• DATASET ENTRIES
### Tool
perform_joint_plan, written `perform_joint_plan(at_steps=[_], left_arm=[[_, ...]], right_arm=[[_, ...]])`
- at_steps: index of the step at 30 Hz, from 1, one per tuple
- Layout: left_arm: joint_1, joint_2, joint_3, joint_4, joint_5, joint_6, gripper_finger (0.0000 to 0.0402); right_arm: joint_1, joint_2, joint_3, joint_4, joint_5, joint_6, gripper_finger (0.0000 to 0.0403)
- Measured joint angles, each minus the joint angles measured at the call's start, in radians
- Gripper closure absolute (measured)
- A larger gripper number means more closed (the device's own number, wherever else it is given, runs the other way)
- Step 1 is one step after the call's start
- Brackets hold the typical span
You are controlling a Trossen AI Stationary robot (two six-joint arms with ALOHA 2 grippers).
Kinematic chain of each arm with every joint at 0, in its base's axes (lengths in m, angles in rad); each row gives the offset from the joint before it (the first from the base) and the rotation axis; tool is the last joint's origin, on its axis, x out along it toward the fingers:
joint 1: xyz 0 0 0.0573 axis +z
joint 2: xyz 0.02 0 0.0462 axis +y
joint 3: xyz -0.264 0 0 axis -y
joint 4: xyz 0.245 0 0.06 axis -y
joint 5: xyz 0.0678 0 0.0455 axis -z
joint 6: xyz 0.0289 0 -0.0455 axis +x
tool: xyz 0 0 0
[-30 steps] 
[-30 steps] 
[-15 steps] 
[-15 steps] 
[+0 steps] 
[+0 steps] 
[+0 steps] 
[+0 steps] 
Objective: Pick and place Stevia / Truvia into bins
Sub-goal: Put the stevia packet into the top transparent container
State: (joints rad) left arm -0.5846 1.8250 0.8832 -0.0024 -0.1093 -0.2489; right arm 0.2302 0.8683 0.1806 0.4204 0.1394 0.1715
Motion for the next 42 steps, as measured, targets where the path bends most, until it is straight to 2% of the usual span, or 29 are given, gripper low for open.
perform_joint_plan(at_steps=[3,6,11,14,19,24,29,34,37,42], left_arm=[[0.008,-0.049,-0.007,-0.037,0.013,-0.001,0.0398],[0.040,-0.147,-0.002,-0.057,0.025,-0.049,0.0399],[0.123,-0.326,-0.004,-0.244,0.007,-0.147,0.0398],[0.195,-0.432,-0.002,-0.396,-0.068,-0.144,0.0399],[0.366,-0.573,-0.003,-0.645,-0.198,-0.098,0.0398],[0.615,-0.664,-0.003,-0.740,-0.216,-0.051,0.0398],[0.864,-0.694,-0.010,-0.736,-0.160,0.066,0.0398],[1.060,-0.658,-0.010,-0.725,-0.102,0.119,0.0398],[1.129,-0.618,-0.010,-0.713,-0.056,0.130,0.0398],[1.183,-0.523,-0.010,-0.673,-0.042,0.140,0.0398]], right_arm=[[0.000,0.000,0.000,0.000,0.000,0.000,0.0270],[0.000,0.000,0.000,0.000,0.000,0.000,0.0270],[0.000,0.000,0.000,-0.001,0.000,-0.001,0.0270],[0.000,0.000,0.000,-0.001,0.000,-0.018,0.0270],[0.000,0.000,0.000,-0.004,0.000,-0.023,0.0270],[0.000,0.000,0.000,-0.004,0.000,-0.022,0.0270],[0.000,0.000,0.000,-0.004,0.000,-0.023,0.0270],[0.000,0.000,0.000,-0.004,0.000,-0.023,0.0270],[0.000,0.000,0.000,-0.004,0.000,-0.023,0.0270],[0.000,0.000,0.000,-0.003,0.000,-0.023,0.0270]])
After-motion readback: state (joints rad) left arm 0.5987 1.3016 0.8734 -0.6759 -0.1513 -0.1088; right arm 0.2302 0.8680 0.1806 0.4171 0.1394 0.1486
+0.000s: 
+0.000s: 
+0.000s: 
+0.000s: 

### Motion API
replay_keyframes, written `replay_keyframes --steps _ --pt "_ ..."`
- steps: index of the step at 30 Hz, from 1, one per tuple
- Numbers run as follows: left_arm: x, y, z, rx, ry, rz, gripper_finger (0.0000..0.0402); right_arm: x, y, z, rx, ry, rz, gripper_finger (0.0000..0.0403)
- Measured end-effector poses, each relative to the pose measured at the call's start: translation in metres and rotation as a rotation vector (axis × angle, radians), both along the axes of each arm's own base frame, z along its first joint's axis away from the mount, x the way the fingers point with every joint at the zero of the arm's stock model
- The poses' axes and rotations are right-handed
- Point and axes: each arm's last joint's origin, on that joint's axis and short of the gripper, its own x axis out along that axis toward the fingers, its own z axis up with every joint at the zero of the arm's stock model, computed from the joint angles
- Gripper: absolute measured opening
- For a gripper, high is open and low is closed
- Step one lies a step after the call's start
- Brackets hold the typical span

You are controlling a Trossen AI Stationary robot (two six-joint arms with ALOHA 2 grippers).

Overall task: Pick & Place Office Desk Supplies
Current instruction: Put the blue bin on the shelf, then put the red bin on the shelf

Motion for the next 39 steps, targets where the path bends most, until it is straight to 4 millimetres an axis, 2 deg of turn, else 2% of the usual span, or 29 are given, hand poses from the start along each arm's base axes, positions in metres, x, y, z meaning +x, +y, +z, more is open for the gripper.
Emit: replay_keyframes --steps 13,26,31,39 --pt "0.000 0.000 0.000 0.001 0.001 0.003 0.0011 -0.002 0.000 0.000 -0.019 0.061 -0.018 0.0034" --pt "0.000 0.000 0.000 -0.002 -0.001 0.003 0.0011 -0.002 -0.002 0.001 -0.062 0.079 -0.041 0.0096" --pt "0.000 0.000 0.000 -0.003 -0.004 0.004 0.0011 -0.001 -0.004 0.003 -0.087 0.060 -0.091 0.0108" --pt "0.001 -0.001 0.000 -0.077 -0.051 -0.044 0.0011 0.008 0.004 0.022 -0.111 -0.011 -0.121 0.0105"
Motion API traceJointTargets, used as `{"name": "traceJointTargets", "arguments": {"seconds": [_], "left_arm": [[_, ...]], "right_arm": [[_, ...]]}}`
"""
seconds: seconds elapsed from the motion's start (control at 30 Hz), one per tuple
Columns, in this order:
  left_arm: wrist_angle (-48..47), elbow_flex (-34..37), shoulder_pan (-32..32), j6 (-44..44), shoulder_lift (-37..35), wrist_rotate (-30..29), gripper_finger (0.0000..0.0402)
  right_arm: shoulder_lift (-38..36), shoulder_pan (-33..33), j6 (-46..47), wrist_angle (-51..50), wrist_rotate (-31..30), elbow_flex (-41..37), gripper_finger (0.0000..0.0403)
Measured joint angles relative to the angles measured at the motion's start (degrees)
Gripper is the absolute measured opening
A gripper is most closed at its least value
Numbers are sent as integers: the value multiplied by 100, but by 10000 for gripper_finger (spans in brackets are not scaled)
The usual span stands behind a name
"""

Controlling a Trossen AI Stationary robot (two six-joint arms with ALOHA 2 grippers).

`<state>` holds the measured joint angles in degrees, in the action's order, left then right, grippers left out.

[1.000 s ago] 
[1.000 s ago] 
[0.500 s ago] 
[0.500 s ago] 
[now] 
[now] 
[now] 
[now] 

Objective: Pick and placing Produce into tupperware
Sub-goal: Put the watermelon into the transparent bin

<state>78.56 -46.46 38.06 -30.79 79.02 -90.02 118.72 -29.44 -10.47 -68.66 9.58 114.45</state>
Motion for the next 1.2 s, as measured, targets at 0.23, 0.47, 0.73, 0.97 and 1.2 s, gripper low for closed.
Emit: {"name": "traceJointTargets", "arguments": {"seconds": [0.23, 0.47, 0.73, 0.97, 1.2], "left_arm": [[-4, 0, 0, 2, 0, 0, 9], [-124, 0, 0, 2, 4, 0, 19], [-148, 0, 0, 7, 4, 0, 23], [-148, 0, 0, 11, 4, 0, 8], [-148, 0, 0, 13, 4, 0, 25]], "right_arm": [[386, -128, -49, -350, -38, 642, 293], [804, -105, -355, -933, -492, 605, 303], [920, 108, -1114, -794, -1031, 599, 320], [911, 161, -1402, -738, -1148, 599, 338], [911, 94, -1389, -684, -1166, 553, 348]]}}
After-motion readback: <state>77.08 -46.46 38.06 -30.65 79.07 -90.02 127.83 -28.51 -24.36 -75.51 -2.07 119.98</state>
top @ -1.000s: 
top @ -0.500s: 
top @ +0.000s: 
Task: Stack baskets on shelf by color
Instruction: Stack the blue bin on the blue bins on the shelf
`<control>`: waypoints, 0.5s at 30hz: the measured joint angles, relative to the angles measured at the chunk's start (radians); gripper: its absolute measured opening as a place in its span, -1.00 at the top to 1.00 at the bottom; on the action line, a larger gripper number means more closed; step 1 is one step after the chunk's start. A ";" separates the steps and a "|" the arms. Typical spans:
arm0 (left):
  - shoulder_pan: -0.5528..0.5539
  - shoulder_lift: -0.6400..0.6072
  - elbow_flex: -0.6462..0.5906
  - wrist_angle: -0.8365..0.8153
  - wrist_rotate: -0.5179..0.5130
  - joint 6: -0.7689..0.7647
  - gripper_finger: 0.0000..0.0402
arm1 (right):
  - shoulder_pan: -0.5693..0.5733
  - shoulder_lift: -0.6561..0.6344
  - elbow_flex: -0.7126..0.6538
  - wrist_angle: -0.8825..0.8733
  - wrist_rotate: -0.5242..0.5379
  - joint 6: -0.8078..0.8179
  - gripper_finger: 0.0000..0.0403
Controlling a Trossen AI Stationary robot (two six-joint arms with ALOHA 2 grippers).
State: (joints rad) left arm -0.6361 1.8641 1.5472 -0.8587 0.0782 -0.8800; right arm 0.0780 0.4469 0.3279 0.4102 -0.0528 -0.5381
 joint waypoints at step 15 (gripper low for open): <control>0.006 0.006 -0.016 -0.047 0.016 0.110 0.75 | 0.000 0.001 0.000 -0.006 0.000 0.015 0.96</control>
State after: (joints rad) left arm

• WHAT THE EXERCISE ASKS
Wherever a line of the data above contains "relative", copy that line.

• EXERCISE RESULT
- Measured end-effector poses, each relative to the pose measured at the call's start: translation in metres and rotation as a rotation vector (axis × angle, radians), both along the axes of each arm's own base frame, z along its first joint's axis away from the mount, x the way the fingers point with every joint at the zero of the arm's stock model
Measured joint angles relative to the angles measured at the motion's start (degrees)
`<control>`: waypoints, 0.5s at 30hz: the measured joint angles, relative to the angles measured at the chunk's start (radians); gripper: its absolute measured opening as a place in its span, -1.00 at the top to 1.00 at the bottom; on the action line, a larger gripper number means more closed; step 1 is one step after the chunk's start. A ";" separates the steps and a "|" the arms. Typical spans:

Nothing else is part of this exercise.